A lot to reply to . . .

Quote:
1: The canon population figures are inaccurate. This is an easy out, if a little unsatisfying. It also doesn't explain where the Flan went - that is - why more states in the Flanaess aren't Of or Sf or Osf.


First, I'd prefer this. Especially in context with the statement that the rulers of the Great Kingdom are proud of their pale skin.

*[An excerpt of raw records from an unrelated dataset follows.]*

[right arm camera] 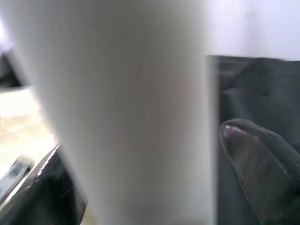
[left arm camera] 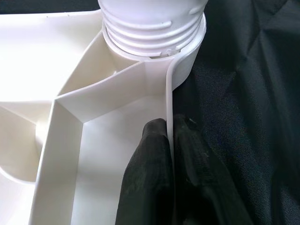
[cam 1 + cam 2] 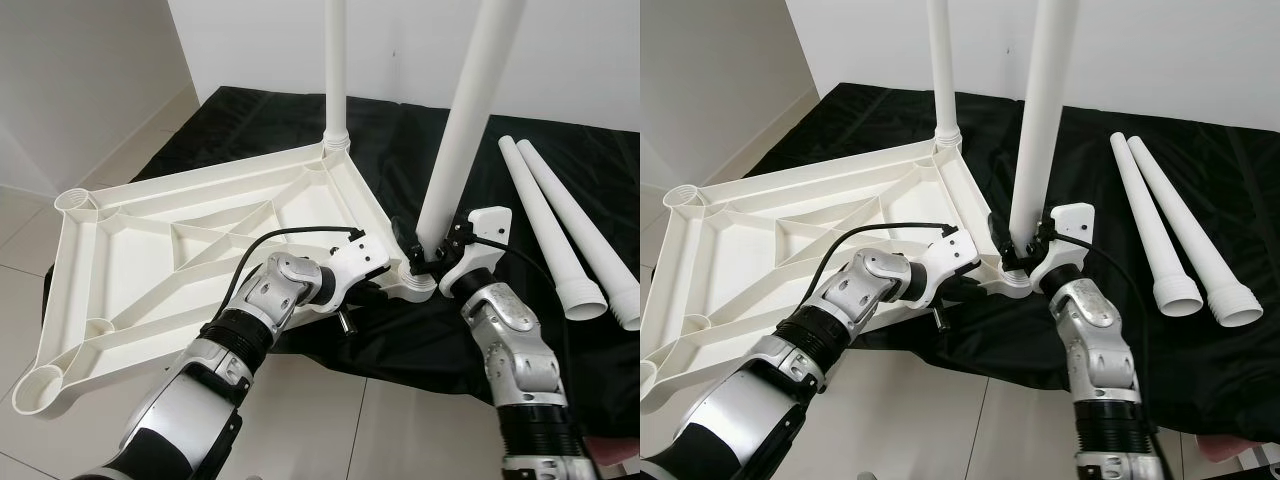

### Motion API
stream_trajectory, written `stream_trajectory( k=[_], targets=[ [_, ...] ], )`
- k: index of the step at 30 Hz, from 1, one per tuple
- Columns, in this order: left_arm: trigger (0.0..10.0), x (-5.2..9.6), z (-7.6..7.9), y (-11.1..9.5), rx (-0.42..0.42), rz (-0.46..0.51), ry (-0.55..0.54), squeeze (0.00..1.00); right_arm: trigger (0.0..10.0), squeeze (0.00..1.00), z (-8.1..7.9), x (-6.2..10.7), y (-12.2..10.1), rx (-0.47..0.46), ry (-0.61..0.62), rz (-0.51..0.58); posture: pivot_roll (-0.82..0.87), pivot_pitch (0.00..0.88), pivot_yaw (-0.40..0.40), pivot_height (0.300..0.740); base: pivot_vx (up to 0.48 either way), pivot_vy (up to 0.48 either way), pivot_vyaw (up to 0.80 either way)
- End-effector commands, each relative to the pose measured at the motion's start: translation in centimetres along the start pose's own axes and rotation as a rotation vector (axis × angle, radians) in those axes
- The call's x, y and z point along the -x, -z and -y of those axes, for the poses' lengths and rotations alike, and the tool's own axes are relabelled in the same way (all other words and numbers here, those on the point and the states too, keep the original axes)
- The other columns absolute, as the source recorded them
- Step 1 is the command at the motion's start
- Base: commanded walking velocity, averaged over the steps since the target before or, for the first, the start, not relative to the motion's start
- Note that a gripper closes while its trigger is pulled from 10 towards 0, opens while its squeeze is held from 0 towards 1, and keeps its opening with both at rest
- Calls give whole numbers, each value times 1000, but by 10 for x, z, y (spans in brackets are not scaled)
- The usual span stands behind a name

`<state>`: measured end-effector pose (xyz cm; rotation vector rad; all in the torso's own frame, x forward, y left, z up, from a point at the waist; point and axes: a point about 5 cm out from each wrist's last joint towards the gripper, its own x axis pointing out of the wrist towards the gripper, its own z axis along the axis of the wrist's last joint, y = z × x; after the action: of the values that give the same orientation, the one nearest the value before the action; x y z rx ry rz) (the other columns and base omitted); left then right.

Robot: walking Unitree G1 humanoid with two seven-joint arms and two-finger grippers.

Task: Building children table

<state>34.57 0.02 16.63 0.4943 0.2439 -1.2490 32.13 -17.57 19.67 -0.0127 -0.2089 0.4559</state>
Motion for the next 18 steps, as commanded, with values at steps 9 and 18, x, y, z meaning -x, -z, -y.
stream_trajectory(
  k=[9, 18],
  targets=[
    [10000, -3, 2, 8, 10, -40, -19, 0, 10000, 0, 12, 2, 6, -68, -255, -56, -160, 103, 103, 740, 0, 0, 0],
    [10000, -3, 2, 8, 10, -40, -16, 0, 10000, 0, 30, 0, 3, -43, -329, -98, -152, 104, 105, 740, 0, 0, 0]
  ],
)
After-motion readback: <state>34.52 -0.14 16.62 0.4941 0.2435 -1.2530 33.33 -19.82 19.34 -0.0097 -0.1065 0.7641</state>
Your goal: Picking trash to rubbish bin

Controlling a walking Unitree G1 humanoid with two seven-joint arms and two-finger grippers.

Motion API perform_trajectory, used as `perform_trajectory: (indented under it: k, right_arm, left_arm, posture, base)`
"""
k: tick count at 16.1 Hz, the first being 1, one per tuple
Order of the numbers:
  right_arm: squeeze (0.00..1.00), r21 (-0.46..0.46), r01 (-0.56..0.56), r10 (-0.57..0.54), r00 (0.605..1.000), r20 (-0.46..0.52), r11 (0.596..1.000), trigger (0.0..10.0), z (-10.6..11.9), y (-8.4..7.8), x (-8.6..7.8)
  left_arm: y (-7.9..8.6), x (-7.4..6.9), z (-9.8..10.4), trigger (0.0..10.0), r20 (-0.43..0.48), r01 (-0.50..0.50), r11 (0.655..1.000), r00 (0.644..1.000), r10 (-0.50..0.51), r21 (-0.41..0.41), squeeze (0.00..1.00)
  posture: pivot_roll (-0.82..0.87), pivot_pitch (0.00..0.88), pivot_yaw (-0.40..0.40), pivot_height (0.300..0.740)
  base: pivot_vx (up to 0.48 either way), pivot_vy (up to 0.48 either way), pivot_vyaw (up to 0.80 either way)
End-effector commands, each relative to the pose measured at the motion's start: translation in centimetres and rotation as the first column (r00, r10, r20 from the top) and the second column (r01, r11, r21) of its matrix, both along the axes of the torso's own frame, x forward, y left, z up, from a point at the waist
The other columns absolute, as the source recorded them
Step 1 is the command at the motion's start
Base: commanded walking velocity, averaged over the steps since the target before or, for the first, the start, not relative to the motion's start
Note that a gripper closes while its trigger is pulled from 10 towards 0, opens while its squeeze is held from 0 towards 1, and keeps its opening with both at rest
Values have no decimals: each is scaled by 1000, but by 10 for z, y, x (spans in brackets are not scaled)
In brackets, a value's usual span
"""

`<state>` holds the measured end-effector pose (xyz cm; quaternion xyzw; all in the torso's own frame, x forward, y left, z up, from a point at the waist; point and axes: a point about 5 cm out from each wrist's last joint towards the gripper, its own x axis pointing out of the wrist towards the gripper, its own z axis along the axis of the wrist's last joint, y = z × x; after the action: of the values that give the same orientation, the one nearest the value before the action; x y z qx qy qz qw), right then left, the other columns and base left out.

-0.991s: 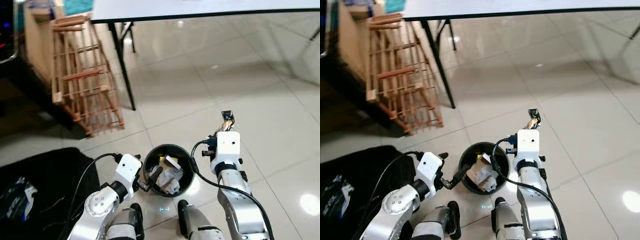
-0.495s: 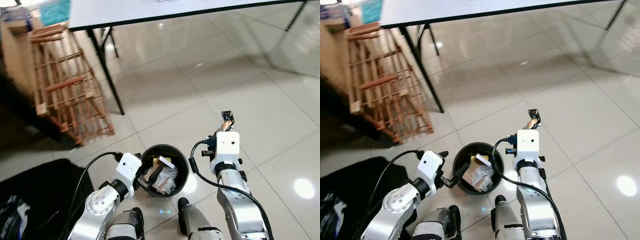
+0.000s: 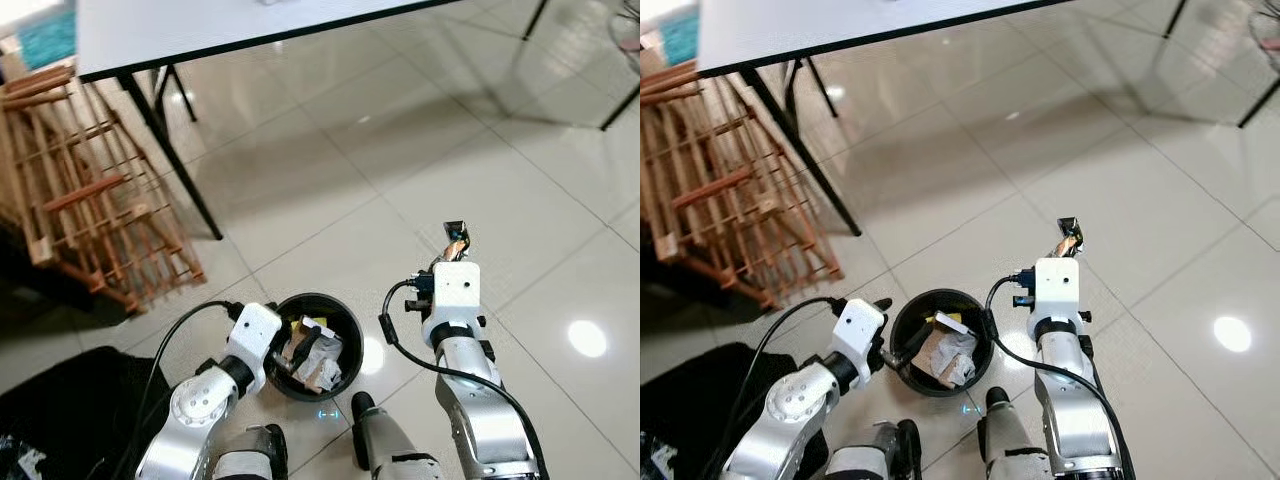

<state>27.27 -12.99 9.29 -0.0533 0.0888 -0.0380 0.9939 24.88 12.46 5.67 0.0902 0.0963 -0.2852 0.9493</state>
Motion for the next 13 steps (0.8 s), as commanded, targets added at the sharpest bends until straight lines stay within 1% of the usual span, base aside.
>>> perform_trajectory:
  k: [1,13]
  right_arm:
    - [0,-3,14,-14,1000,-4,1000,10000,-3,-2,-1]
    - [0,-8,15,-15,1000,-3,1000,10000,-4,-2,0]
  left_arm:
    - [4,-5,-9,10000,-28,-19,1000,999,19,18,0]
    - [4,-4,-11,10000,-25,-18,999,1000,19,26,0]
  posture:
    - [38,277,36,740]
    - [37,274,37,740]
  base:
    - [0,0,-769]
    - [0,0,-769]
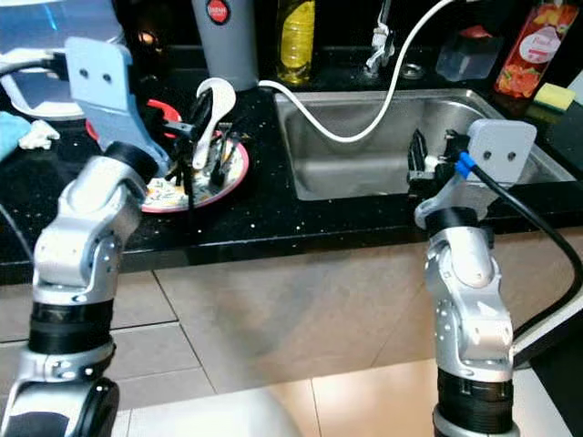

Unless those rulers are actually Suel, the last I checked, Flan are darker than Oeridians, who are darker than the Suloise. So for the Overkings to have paler skin than their subjects, said subjects must have significant Flan heritage, and not significant Suel heritage.
So to me, the whole supra-GK empire should have a base population type of OFs, with the upper classes being Ofs.

Quote:
2: The assumption that populations increased steadily since the Great Migrations is flawed.


Yes and no.
You are correct, the population should fluctuate like that. And there is plenty of evidence that events that would cause such fluctuation have occurred, like the Age of Great Sorrow.
The problem is, that just makes the problem worse in terms of the given racial mix. We now have to have an even higher rate of growth to offset those die offs, or somehow get even more Suel and Oeridian migrants. Example:
No Die-Backs
Migration Start Pop: 200,000
+350 Years (1 CY) Pop: 600,000
+300 Years (300 CY) Pop: 1,800,000
+300 Years (Current CY) Pop: 5,400,000
Die-Backs:
Migration Start Pop: 200,000 (initial die-back)
+350 Years (1 CY) Pop: 600,000 (settlement boost)
+100 Years (100 CY) Pop: 400,000 (first settled die-back)
+300 Years (400 CY) Pop: 1,200,000 (first recovery)
+100 Years (500 CY) Pop: 800,000 (second settled die-back)
+100 Years (Current CY) Pop: 1,000.000 (1/3 into second recovery)
That's over 4 million less people, with the pop at the end of the second recovery maxing at 2,400,000 in another 200 years, still 3 million short of the current level.
If you don't pretend the die-backs don't happen, the population discrepancy becomes even more atrocious.

Quote:
However, as pointed out elsewhere, there's a few arguments against it. The main one is that there just isn't enough of a cordon sanitaire between the lands of the Suel and Bakluni/Oerids and the Flanaess to set up the kind of "virgin soil" epidemic that decimated the native Americans. In other words, epidemics that would have affected the Suel or the Oerids in the west would have crept east with trade or wanderers and infected the Flan too. It's just not reasonable to assume there was zero contact between the Flanaess and the lands to the west.


Just to clarify:
There is such a barrier between the Suel and Flan.
There isn't between the Bakluni/Oerids and Flan.
The Crystalmists range should keep Suel and Flan germs from mixing until 300 years before the Twin Cataclysms when the Suel began colonizing the Yeomanry area. That is a decent amount of time for pandemics to rip through the Flanaess.
The problem is we know there was no real barrier between the Suel and Bakluni, and thus the Oerid, so all their germs should be thoroughly mixed. And the Bramblewood and Fals Gap should not be a block.
The only weak explanation I can come up with for that is the Yatils and Crystalmists did at one time meet in the middle of Ket, and that something leveled them shortly before the migrations began. (And that is really, really weak.)
Only slightly better is overt divine action, saying Beory just didn't let anyone (or any critter) go through.

Quote:
However, it doesn't seem likely that wholesale slaughter and displacement alone would have accounted for the apparent decimation of the Flan populations (to the point where they're practically non existant in the central Flanaess).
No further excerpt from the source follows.